Work order
Only these lines are needed: the first line of the entries below through the line with "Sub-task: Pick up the", each returned exactly.

Data
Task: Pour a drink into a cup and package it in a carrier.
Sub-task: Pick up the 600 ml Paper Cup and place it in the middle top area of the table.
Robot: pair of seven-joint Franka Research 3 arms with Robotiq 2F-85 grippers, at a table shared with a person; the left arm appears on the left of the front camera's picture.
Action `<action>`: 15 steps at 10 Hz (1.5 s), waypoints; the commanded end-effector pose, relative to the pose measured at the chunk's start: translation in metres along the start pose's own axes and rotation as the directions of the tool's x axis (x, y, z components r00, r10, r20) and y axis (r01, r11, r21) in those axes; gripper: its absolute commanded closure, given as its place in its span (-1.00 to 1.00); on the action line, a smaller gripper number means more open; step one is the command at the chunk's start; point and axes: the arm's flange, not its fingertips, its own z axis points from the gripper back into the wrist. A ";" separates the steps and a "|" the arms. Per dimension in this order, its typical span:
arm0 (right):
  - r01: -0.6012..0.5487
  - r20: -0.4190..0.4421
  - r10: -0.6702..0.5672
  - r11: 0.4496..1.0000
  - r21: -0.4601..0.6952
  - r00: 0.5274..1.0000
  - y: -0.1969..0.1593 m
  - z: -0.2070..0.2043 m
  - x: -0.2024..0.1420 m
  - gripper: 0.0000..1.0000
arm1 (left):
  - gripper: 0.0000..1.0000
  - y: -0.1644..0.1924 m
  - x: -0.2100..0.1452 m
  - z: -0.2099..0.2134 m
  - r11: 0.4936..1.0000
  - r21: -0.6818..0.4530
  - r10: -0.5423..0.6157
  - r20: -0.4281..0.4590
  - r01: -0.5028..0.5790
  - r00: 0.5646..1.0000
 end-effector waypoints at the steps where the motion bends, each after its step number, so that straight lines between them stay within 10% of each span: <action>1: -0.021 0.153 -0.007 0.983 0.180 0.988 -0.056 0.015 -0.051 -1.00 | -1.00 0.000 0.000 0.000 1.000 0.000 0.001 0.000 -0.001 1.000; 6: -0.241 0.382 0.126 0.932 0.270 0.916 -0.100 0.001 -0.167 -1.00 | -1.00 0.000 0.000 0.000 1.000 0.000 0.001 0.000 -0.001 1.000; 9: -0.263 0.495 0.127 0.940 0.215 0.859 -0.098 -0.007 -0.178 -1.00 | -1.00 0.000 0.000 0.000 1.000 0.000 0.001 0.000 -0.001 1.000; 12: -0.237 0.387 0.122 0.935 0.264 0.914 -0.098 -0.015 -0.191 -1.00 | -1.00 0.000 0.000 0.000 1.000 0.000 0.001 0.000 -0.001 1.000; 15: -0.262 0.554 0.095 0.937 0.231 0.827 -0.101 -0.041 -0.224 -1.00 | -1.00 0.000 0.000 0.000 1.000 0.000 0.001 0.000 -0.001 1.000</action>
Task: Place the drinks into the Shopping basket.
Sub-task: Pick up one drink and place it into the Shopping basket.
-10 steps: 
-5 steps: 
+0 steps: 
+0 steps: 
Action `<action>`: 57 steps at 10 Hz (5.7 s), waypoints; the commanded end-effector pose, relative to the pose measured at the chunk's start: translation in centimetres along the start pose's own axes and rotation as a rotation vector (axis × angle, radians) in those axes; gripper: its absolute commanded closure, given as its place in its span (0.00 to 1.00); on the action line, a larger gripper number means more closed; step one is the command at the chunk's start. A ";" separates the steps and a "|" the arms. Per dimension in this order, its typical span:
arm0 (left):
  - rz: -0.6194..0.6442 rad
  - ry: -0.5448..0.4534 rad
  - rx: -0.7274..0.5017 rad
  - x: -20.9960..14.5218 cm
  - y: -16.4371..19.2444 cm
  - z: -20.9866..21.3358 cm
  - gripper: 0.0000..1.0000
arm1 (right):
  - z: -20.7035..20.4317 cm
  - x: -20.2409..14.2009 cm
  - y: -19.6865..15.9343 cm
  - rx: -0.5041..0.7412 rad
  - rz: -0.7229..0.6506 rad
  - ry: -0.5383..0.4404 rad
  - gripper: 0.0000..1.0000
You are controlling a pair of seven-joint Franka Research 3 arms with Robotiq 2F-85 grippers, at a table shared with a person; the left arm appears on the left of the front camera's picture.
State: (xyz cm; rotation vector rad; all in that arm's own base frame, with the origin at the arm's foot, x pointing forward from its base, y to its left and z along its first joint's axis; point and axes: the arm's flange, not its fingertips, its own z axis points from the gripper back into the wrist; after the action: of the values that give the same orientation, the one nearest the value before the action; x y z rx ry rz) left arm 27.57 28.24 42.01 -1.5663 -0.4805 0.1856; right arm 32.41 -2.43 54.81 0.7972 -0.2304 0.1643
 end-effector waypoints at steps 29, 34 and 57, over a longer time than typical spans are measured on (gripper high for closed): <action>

Response
Task: Pour a drink into a cup and package it in a carrier.
Sub-task: Pick up the 600 ml Paper Cup and place it in the middle top area of the table.

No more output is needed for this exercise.